- [SUPPLIED ENTRIES]:
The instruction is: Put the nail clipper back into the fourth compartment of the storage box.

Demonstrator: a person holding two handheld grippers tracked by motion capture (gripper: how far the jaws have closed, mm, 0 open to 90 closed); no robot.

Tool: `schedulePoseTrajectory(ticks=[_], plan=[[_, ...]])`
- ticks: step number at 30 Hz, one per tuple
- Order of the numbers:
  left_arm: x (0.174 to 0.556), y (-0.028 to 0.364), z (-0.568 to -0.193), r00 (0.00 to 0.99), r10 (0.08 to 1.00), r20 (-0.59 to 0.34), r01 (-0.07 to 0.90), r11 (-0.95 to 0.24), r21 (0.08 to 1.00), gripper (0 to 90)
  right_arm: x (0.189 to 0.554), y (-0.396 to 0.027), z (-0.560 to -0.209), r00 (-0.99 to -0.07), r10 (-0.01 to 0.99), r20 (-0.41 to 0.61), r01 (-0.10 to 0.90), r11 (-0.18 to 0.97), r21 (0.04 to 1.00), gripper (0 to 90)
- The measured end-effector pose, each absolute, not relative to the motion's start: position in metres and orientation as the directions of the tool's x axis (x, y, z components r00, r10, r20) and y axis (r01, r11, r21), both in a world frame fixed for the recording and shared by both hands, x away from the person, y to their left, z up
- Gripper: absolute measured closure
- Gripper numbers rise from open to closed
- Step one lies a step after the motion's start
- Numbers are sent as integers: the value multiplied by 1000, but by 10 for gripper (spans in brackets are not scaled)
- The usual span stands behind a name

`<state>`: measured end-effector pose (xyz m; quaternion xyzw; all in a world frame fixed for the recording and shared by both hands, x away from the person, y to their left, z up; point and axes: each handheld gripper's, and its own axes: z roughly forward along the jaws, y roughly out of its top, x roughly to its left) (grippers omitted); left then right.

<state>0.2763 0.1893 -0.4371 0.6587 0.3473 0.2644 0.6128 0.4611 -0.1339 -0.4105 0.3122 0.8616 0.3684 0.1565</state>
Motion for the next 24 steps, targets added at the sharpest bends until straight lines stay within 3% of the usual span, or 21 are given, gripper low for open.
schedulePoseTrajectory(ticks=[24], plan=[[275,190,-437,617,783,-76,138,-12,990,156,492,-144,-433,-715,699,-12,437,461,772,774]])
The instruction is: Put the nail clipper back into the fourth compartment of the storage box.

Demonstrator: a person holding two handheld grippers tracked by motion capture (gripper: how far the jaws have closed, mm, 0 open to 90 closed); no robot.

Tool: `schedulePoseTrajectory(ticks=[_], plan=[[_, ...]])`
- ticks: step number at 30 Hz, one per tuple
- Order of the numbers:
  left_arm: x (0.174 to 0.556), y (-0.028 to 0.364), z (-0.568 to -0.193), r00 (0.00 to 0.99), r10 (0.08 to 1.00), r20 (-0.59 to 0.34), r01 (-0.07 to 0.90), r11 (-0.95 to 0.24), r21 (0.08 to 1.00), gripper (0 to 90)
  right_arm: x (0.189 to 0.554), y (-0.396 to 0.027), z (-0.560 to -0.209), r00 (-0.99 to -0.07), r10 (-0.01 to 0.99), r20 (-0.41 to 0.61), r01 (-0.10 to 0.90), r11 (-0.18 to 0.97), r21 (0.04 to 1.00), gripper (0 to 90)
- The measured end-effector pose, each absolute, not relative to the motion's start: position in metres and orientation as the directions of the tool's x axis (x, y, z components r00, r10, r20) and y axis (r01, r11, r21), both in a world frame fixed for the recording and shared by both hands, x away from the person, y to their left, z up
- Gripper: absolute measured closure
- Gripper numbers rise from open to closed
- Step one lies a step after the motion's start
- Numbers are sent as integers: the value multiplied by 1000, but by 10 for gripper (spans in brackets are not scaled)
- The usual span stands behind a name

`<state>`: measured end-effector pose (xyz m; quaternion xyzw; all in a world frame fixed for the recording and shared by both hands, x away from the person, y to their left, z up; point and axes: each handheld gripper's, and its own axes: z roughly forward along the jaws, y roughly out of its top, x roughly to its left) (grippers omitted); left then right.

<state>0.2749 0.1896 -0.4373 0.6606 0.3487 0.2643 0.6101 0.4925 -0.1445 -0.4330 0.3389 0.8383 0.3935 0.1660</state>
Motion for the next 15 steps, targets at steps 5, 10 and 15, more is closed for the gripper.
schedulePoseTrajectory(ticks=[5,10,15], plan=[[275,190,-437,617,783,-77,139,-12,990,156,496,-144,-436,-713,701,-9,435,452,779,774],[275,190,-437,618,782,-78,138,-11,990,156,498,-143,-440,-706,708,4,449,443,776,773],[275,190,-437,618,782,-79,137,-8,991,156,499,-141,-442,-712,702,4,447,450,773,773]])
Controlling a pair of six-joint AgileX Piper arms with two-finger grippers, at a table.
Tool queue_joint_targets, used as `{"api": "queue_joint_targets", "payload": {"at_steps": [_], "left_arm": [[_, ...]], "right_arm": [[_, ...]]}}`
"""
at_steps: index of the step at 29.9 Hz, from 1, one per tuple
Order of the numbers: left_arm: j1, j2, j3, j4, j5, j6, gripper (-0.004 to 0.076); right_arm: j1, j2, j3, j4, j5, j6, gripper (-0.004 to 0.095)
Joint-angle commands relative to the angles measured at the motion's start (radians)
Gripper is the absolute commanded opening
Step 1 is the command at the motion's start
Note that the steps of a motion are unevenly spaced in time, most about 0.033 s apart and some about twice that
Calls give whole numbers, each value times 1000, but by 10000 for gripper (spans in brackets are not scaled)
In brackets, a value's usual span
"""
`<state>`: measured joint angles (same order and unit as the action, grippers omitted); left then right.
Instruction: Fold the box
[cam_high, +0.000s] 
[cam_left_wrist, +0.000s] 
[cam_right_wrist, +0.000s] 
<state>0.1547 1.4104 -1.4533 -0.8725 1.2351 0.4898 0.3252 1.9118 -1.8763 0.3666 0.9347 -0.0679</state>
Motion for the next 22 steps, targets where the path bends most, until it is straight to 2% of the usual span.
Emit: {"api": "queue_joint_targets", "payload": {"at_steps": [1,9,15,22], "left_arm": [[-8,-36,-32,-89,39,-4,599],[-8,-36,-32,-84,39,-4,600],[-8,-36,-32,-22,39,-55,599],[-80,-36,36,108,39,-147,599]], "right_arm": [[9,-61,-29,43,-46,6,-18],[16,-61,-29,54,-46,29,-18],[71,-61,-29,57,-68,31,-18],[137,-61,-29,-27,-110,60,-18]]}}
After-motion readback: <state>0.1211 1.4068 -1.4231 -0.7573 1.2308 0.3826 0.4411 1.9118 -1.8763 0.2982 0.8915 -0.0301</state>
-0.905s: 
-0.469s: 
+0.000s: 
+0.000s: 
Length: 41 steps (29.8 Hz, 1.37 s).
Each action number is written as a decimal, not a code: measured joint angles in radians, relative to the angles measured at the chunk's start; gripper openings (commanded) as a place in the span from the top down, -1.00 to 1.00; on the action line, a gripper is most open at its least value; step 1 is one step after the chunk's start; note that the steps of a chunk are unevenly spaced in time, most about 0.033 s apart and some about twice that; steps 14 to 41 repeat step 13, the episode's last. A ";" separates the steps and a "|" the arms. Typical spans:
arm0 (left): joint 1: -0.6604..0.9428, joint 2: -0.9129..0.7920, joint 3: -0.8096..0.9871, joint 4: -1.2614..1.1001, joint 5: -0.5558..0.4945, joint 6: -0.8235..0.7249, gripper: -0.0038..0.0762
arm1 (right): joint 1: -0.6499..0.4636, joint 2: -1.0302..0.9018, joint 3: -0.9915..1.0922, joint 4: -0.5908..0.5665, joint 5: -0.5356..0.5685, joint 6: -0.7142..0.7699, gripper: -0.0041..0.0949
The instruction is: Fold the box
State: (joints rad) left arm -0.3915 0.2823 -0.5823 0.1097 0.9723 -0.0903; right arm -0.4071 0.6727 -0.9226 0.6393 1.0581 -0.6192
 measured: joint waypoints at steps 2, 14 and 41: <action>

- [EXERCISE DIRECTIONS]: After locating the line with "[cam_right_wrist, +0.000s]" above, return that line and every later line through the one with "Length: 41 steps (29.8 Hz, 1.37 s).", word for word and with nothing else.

- [ANSWER BELOW]:
[cam_right_wrist, +0.000s] 
<state>0.1547 1.4104 -1.4533 -0.8725 1.2351 0.4898 0.3252 1.9118 -1.8763 0.3666 0.9347 -0.0679</state>
Motion for the next 22 steps, targets where the path bends most, until it is straight to 2% of the usual span.
Emit: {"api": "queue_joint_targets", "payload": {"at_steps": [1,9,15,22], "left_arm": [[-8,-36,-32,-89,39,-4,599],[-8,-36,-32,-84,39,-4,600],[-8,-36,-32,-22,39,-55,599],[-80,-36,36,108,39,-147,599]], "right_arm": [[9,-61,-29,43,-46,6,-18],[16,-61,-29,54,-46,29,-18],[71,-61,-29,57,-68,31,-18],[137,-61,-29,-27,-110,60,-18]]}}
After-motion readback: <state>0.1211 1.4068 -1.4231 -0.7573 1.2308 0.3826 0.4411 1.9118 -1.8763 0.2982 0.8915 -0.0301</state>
-0.905s: 
-0.469s: 
+0.000s: 
+0.000s: 
Length: 41 steps (29.8 Hz, 1.37 s).

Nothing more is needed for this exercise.